With no sign of pity in his face, no quiver of relenting, but a well-pleased grin at all the charming palsy of his victim, Carver Doone lowered, inch by inch, the muzzle of his gun. When it pointed to the ground, between her delicate arched insteps, he pulled the trigger, and the bullet flung the mould all over her. It was a refinement of bullying, for which I swore to God that night, upon my knees, in secret, that I would smite down Carver Doone or else he should smite me down. Base beast! what largest humanity, or what dreams of divinity, could make a man put up with this?

My darling (the loveliest, and most harmless, in the world of maidens), fell away on a bank of grass, and wept at her own cowardice; and trembled, and wondered where I was; and what I would think of this. Good God! What could I think of it? She over-rated my slow nature, to admit the question.

While she leaned there, quite unable yet to save herself, Carver came to the brink of the flood, which alone was between them; and then he stroked his jet-black beard, and waited for Lorna to begin. Very likely, be thought that she would thank him for his kindness to her. But she was now recovering the power of her nimble limbs; and ready to be off like hope, and wonder at her own cowardice.

‘I have spared you this time,’ he said, in his deep calm voice, ‘only because it suits my plans; and I never yield to temper. But unless you come back tomorrow, pure, and with all you took away, and teach me to destroy that fool, who has destroyed himself for you, your death is here, your death is here, where it has long been waiting.’

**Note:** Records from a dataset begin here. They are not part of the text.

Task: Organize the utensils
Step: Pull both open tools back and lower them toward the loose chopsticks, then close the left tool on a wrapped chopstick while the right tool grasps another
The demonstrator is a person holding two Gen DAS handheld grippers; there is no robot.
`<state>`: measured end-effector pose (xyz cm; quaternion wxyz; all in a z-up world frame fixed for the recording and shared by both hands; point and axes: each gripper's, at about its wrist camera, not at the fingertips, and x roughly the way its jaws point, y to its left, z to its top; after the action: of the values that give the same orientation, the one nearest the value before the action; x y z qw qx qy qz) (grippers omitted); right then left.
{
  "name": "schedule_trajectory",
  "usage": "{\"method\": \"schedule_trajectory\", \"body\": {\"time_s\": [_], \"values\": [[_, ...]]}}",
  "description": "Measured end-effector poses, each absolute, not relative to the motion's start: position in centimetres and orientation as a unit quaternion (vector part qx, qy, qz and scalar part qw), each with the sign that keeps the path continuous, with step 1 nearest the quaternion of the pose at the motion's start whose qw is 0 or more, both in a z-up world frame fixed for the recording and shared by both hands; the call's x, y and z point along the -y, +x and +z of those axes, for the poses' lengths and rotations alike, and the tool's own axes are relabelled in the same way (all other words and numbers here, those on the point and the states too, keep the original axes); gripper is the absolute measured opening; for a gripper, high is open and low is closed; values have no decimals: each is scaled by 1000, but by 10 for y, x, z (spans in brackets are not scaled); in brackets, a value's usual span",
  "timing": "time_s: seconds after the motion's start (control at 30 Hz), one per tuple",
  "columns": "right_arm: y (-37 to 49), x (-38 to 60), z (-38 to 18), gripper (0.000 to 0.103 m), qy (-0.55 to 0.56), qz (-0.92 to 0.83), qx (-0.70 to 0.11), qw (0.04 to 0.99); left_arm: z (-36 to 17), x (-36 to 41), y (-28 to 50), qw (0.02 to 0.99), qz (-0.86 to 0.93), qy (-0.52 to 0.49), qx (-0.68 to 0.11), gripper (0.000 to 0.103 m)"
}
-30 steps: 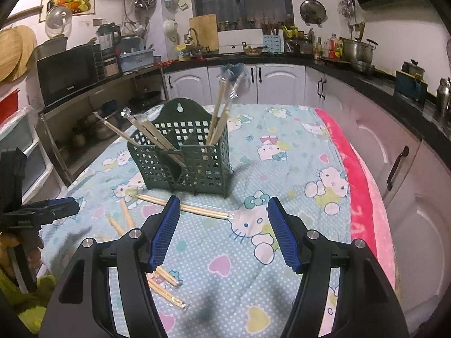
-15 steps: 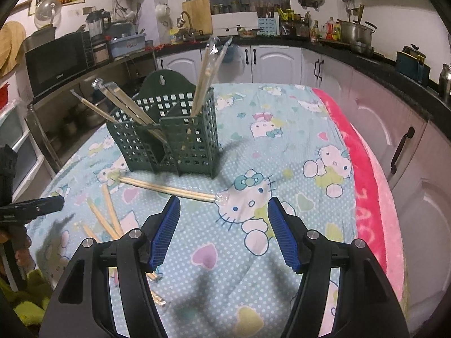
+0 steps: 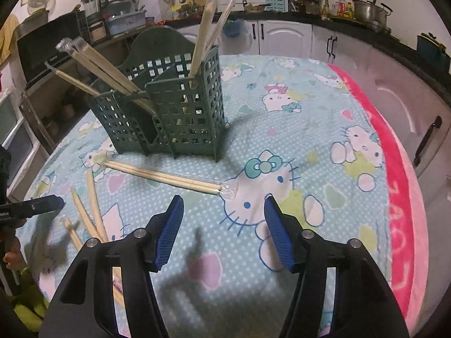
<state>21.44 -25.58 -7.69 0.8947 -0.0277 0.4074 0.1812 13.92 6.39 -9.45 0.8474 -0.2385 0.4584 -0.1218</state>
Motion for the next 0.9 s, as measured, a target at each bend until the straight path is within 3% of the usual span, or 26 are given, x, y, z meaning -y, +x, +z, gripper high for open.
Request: {"method": "schedule_trajectory", "body": {"time_s": [0.3, 0.53, 0.77, 0.9], "values": [[230, 243, -88, 55, -37, 184, -420, 888, -104, -73, 158, 838, -102, -276, -461, 57], [244, 247, -97, 46, -21, 184, -438, 880, -106, -76, 164, 844, -73, -270, -458, 38], [258, 248, -104, 39, 1, 190, -450, 872, -106, -74, 172, 847, -58, -263, -459, 38], [262, 246, -109, 29, 10, 196, -458, 867, -105, -72, 172, 851, -48, -251, -460, 32]]}}
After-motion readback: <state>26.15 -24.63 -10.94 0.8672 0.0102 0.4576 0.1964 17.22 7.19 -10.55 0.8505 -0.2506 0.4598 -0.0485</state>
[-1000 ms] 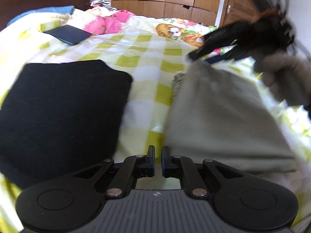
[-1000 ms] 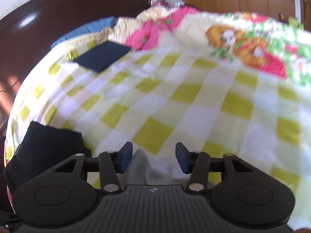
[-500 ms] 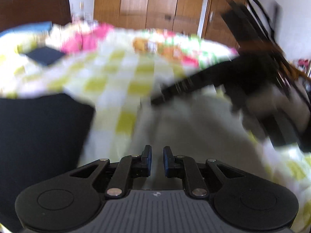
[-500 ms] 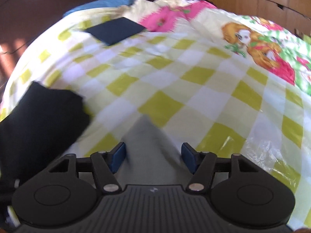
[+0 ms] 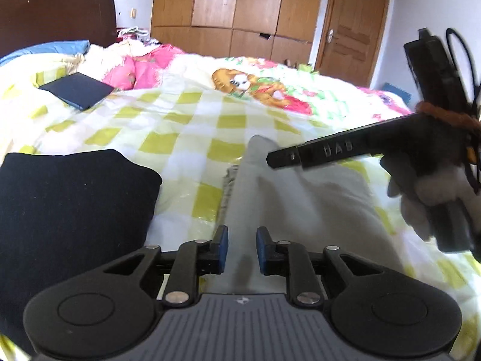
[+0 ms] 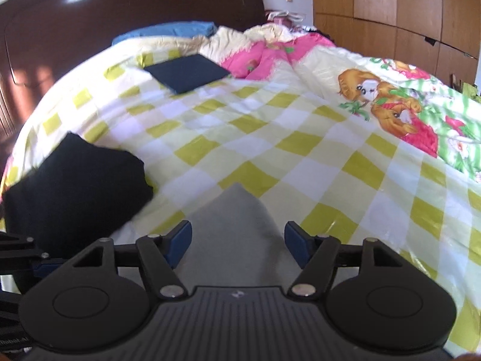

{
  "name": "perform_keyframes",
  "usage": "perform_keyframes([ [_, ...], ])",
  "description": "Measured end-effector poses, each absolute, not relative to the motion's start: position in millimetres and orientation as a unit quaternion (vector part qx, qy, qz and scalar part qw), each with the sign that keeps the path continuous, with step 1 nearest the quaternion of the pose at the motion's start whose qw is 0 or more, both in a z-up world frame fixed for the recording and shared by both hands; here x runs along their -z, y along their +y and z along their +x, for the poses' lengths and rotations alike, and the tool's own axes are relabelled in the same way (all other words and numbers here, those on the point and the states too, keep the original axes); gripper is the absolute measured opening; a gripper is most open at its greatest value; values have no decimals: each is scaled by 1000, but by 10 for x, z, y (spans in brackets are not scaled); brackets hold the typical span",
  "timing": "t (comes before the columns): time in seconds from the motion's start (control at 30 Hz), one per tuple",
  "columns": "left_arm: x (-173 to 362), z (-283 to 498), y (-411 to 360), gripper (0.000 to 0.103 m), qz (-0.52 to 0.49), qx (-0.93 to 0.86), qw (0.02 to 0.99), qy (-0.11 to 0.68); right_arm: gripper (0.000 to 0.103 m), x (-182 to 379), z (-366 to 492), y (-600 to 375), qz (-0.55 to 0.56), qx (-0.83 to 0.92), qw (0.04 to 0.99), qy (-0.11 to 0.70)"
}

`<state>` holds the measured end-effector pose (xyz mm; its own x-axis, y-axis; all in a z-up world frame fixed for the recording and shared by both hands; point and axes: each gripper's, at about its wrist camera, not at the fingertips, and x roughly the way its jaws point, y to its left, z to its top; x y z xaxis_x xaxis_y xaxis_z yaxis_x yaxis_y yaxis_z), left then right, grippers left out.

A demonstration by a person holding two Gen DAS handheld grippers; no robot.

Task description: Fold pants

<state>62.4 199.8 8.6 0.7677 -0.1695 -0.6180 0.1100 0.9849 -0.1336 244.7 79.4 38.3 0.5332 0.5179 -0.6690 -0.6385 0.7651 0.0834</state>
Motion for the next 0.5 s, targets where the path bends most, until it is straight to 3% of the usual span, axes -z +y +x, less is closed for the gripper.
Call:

Although his gun was empty, he struck the breech of it with his finger; and then he turned away, not deigning even once to look back again; and Lorna saw his giant figure striding across the meadow-land, as if the Ridds were nobodies, and he the proper owner. Both mother and I were greatly hurt at hearing of this insolence: for we had owned that meadow, from the time of the great Alfred; and even when that good king lay in the Isle of Athelney, he had a Ridd along with him.

Now I spoke to Lorna gently, seeing how much she had been tried; and I praised her for her courage, in not having run away, when she was so unable; and my darling was pleased with this, and smiled upon me for saying it; though she knew right well that, in this matter, my judgment was not impartial. But you may take this as a general rule, that a woman likes praise from the man whom she loves, and cannot stop always to balance it.

Now expecting a sharp attack that night — when Jeremy Stickles the more expected, after the words of Carver, which seemed to be meant to mislead us — we prepared a great quantity of knuckles of pork, and a ham in full cut, and a fillet of hung mutton. For we would almost surrender rather than keep our garrison hungry. And all our men were exceedingly brave; and counted their rounds of the house in half-pints.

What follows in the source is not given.